Thiol-dependent redox modulation of soluble guanylyl cyclase
© Baskaran et al; licensee BioMed Central Ltd. 2009
Published: 11 August 2009
Following prolonged exposure to NO, soluble guanylyl cyclase (sGC) becomes desensitized and fails to respond to additional NO stimulation. We showed that sGC is desensitized by S-nitrosylation in vitro, in primary smooth muscle cells (SMC) and in tissues and identified two cysteines (Cys) targeted by this post-translational modification that are involved in sGC desensitization . We recently discovered that nitroglycerin (GTN) induces S-nitrosylation of sGC. We also showed that chronic treatment with GTN or acute treatment with S-nitroso-cysteine (CSNO), which lead to impaired relaxation in vivo, were accompanied by decreased GTN- or NO-stimulated cGMP production and characterized by strong S-nitrosylation of sGC. These observations suggested that desensitization of sGC by S-nitrosylation could be a mechanism of tolerance . Based on observations by others that chronic GTN treatment increases ROS species and that oxidants exposure of cells impaired sGC response to NO, we hypothesize that desensitization of sGC by redox-dependent modification of its Cys is a mechanism underlying the loss of vascular reactivity in some oxidative vascular diseases.
Results and discussion
We have now identified two additional Cys by Mass Spec that are, at least in vitro, S-nitrosylated. Mutational analysis of these Cys-sGC mutants seems to indicate that these four Cys are differentially modified upon exposure to oxidative or nitrosative stress.

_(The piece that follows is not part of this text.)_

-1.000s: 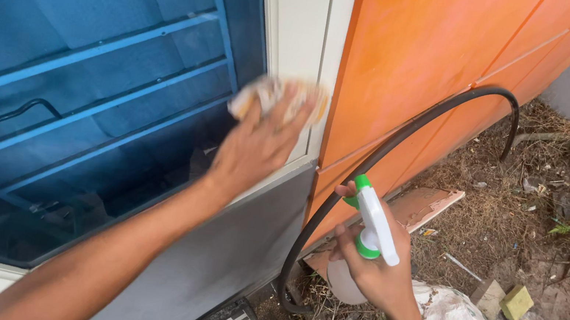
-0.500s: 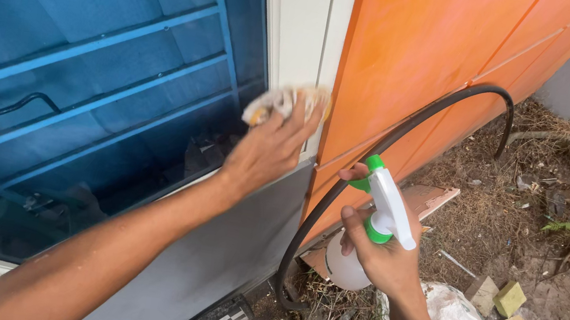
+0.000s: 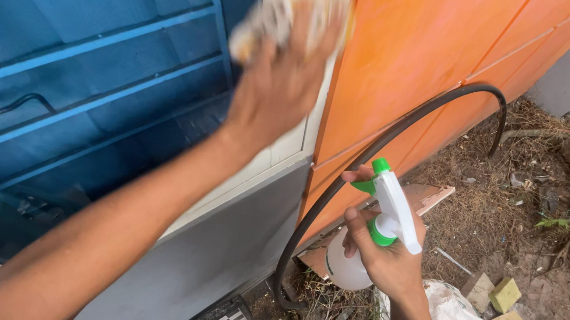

For example, β1C122 located in the heme-binding domain appears to be both S-nitrosylated and oxidized by CSNO and aldosterone treatment, respectively . Comparison of the kinetics and spectral properties of the purified β1C122A mutant with the WT indicated that S-nitrosylation of C122 does not affect the EC50 for NO but reduces the maximal velocity at saturating concentration of NO. Biochemical studies of purified sGC exposed to oxidants (H2O2, diamide) under non-reducing conditions confirmed that some of the Cys are engaged in disulfide bond and/or modified by glutathionylation, which correlate with decreased sGC activity. We are now in the process to integrate these in vitro findings in various physiologic and pathophysiologic models to determine the mechanisms of loss of vascular reactivity in development of NO resistance, in addition to heme oxidation .
This work was supported by NIH GM067640 and HL089771.